Thu Sep 19 15:09:53 UTC 2024: ## Fed’s Surprise Rate Cut Sends Shockwaves Through Global Markets, Including India
**New Delhi, India** – The US Federal Reserve’s unexpected 50 basis points (bps) interest rate cut on Wednesday sent shockwaves through global markets, including India, where experts are divided on the implications for the economy.
The larger-than-expected rate cut, initially met with market volatility, led to modest gains by the end of the trading session. While the Fed’s primary goal was to support a weakening labor market, analysts believe the move could push equity markets into a consolidation phase and signal a shift towards easing monetary policy globally.
**Impact on India:**
Experts believe the Fed’s aggressive cuts could pave the way for the Reserve Bank of India (RBI) to lower interest rates. With India’s consumer price inflation already easing below the RBI’s 4% target, two potential rate cuts of 25 bps each by March 2025 seem likely.
“The aggressive US Fed cuts will allow RBI to cut rates,” stated Dr. V K Vijayakumar, Chief Investment Strategist at Geojit Financial Services. “We expect two rate cuts of 25 bps each by March 2025.”

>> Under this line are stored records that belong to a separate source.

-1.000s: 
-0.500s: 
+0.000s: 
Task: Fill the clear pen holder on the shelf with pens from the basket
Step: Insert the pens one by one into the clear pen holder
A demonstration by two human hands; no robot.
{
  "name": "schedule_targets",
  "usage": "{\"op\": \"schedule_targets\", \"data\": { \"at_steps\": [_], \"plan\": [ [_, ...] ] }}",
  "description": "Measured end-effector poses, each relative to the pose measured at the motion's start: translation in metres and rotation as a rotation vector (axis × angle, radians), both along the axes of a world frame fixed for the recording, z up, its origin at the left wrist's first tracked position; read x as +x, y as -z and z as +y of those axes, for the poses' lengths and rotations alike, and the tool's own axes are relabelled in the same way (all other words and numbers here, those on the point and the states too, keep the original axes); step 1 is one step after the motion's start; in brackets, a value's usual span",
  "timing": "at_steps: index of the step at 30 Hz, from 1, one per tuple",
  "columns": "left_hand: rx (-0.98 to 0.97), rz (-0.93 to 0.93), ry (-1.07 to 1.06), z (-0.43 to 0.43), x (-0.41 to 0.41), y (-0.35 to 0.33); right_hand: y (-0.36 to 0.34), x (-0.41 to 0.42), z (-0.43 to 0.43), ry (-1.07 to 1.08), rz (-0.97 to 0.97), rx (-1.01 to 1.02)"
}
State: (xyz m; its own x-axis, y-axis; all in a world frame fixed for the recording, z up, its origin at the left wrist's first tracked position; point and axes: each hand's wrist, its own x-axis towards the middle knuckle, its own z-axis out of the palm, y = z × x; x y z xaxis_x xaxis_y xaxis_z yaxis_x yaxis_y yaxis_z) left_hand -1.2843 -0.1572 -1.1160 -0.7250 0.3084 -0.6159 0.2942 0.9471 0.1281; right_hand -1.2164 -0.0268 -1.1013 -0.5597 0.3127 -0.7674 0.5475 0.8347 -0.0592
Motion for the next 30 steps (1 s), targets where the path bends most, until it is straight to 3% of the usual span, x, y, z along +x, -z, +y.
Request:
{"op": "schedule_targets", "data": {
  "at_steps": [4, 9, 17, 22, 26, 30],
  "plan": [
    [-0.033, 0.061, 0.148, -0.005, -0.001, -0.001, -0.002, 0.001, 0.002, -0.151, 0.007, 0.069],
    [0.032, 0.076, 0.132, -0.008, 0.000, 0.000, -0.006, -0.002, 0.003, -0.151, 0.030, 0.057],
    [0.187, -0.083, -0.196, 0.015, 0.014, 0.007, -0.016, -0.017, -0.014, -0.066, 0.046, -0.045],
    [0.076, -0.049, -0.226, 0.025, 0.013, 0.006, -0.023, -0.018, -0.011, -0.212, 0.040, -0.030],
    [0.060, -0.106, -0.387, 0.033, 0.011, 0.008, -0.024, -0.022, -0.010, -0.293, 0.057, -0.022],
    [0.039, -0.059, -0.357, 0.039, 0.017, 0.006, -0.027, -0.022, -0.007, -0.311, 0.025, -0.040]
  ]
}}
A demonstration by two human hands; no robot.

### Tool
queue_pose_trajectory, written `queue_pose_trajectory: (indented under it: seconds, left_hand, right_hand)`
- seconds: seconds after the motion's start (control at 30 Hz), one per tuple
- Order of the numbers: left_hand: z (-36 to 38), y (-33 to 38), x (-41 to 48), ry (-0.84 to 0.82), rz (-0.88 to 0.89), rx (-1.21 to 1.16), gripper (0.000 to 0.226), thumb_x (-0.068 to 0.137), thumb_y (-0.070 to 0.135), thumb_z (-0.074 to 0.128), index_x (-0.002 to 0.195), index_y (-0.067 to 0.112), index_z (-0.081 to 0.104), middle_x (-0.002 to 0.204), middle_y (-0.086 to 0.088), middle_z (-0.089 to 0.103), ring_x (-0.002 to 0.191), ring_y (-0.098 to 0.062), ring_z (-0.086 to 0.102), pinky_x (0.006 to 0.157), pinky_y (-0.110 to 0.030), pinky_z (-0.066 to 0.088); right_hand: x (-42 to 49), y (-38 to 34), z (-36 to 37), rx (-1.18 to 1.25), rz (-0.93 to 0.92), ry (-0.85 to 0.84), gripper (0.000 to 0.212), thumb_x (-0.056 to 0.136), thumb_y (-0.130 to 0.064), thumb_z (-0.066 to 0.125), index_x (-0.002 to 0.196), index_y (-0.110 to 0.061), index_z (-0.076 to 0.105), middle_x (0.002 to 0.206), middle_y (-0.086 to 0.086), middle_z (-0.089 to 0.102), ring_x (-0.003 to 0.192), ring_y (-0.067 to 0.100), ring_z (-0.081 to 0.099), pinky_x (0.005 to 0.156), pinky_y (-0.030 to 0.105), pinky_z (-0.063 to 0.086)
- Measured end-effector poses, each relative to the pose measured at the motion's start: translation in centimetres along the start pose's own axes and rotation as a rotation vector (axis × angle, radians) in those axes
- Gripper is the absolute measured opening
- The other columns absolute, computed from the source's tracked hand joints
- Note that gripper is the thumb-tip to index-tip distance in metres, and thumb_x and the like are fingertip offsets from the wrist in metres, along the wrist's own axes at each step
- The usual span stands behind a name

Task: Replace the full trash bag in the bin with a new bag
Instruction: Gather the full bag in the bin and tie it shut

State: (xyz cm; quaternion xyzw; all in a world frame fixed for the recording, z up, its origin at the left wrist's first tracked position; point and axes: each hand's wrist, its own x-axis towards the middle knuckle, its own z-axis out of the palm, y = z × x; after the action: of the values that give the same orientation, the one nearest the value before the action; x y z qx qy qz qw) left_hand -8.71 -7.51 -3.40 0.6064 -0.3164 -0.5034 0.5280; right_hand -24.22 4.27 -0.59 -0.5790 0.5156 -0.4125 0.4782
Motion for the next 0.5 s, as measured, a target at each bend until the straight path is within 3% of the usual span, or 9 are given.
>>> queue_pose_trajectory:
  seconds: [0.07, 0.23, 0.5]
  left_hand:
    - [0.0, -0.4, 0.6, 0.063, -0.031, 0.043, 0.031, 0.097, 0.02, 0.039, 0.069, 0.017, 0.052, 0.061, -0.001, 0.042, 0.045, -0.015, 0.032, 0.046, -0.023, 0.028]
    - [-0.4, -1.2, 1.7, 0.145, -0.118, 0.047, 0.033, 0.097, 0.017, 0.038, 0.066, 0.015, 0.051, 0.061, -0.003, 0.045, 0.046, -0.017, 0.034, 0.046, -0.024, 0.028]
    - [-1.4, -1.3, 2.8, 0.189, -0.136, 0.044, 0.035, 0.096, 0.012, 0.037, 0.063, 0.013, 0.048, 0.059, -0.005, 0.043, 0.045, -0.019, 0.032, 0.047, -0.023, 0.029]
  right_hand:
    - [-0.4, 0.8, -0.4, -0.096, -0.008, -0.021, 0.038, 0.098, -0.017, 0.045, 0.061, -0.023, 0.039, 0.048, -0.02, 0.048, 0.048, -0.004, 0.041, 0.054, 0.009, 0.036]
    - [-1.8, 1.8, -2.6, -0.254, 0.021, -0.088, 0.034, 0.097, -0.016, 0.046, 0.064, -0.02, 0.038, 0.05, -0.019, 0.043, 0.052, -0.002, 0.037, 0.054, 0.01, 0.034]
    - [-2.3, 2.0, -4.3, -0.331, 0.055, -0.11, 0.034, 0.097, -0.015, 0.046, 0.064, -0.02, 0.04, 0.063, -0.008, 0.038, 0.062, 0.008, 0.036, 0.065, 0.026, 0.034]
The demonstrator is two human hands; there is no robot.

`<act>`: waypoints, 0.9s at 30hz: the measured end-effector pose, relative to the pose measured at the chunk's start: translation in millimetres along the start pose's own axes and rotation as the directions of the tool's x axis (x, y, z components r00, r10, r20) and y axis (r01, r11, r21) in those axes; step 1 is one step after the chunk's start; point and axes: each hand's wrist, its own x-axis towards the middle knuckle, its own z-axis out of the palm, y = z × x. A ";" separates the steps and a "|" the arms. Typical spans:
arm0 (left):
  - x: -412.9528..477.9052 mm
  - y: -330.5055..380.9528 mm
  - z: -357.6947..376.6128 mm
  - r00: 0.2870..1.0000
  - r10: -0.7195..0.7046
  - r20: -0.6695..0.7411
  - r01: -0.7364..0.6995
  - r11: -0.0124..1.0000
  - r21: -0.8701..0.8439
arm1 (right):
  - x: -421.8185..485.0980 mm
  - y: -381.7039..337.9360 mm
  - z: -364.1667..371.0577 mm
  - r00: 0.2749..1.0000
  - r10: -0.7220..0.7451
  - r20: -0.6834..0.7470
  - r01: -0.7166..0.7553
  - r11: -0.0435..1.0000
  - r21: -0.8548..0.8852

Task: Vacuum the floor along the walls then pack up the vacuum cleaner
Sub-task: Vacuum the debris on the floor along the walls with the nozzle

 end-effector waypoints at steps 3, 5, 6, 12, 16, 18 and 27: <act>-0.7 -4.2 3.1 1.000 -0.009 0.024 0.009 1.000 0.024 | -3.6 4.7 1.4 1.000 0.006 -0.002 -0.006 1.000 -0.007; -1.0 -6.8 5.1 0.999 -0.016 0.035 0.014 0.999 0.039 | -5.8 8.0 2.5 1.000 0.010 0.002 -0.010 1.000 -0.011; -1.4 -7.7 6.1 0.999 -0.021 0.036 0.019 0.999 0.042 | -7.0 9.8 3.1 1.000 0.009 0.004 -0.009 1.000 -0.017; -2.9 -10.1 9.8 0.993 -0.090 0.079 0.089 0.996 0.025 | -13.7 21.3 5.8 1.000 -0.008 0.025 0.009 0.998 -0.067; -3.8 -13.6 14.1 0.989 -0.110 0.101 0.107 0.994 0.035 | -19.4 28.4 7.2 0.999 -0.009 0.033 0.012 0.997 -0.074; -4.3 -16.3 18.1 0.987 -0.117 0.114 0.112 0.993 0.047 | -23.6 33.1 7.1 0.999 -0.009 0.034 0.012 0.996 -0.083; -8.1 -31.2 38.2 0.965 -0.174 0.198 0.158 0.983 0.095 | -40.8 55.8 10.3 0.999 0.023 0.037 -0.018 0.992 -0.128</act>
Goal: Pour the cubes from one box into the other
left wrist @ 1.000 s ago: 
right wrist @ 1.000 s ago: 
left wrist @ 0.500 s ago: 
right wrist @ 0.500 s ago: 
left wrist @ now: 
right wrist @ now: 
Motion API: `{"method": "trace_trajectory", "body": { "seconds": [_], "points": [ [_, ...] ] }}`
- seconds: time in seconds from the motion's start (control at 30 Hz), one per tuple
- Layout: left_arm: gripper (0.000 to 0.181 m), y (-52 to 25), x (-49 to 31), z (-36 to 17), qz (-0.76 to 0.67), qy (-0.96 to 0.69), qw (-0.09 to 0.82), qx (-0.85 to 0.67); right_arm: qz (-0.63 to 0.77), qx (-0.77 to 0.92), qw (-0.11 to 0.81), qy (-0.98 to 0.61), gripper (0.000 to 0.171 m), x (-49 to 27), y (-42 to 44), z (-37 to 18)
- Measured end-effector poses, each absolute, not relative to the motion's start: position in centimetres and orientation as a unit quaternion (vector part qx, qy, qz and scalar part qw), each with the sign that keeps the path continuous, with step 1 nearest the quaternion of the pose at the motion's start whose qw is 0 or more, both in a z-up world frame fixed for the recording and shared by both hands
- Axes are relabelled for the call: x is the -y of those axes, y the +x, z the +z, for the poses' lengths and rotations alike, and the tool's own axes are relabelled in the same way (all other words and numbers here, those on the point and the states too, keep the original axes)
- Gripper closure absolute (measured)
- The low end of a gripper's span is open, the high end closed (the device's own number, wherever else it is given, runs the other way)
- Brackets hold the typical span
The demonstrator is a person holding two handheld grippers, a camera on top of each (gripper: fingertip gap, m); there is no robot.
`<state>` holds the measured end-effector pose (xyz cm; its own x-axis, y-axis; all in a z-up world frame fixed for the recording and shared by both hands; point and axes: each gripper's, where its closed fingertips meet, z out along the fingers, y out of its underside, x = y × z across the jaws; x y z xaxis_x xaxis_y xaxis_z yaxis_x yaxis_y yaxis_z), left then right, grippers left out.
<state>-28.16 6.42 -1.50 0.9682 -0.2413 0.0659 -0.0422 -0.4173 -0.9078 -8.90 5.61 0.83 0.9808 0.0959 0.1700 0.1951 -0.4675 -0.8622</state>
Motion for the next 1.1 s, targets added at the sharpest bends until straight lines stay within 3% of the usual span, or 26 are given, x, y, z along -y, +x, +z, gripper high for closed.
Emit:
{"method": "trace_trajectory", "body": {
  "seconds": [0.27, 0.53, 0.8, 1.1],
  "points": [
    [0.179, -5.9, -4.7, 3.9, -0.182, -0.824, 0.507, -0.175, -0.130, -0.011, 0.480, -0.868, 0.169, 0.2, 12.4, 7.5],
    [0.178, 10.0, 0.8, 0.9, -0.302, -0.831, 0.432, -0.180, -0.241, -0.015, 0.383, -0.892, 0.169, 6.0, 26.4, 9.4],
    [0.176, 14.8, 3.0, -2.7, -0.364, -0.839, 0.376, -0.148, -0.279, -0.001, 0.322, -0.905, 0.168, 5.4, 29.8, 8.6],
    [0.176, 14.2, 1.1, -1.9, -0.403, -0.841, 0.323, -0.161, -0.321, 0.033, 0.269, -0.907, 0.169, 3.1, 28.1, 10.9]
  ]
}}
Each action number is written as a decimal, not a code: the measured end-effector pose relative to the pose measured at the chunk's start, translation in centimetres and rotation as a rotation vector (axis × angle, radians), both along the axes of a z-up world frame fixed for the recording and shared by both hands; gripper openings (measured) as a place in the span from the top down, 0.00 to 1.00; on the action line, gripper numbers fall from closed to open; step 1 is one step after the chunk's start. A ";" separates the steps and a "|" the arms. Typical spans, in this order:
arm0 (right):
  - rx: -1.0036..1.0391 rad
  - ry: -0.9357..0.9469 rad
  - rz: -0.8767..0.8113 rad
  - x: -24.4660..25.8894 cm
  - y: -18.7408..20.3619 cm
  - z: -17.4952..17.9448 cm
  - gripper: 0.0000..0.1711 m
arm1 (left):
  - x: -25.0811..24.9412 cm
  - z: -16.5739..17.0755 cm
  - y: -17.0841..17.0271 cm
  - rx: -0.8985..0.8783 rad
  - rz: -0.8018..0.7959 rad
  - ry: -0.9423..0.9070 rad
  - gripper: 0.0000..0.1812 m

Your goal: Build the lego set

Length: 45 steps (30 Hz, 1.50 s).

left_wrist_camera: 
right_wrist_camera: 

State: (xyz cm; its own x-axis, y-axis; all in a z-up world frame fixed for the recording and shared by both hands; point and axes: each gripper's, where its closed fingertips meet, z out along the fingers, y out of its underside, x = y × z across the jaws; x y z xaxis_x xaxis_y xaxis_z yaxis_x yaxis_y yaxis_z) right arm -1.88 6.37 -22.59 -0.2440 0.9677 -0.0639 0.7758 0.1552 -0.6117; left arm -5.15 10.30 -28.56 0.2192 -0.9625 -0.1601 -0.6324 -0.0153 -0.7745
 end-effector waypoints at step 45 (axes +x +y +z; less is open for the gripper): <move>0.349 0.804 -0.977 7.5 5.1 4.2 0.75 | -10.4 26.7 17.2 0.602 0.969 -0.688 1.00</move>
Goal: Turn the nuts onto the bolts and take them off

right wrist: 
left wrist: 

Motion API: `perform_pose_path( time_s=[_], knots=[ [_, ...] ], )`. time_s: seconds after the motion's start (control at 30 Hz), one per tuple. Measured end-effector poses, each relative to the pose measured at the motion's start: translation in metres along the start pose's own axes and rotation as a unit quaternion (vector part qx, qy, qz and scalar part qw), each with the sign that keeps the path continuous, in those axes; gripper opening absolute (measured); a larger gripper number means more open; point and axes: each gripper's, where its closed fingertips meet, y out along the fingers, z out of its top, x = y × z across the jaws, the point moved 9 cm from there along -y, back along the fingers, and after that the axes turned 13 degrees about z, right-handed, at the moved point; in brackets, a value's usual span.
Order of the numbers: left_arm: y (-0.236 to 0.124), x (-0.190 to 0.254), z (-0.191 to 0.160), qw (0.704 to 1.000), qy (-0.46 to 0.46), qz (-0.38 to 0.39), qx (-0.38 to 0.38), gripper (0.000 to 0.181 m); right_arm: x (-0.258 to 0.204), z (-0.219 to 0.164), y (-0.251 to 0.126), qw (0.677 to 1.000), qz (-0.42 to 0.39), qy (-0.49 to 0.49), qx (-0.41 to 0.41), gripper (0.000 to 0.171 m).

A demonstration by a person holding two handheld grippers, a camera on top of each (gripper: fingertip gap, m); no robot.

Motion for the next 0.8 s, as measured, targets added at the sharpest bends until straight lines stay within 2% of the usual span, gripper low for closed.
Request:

Rate cuts could benefit leveraged sectors like metals and infrastructure, but might put pressure on India’s banking sector, especially with a declining CASA (current account savings account) base. Lower deposit interest rates could affect banking profitability in the medium term.
**Market Reactions:**
The Fed’s decision is expected to increase foreign capital inflows into the Indian debt market, leading to lower domestic bond yields. This could benefit both government borrowing and the corporate bond market, potentially encouraging Indian banks and infrastructure companies to issue long-term bonds.
While a weakening US dollar could draw capital back into India, stabilizing markets by year-end, experts anticipate a gradual depreciation of the rupee to 84.5 by the end of the fiscal year.
**Looking Ahead:**
The full impact on India’s economy will depend on how the US economy evolves and how global investors adjust their portfolios. The Reserve Bank of India may consider a pre-emptive 25 to 50 basis points rate cut before 2025, depending on domestic inflation and foreign capital inflows.
While the Fed’s rate cut presents potential benefits for certain sectors in India, the banking sector may face short-term challenges. The Indian economy is likely to navigate this new global monetary landscape, provided that domestic inflation stays in check and foreign capital inflows remain steady.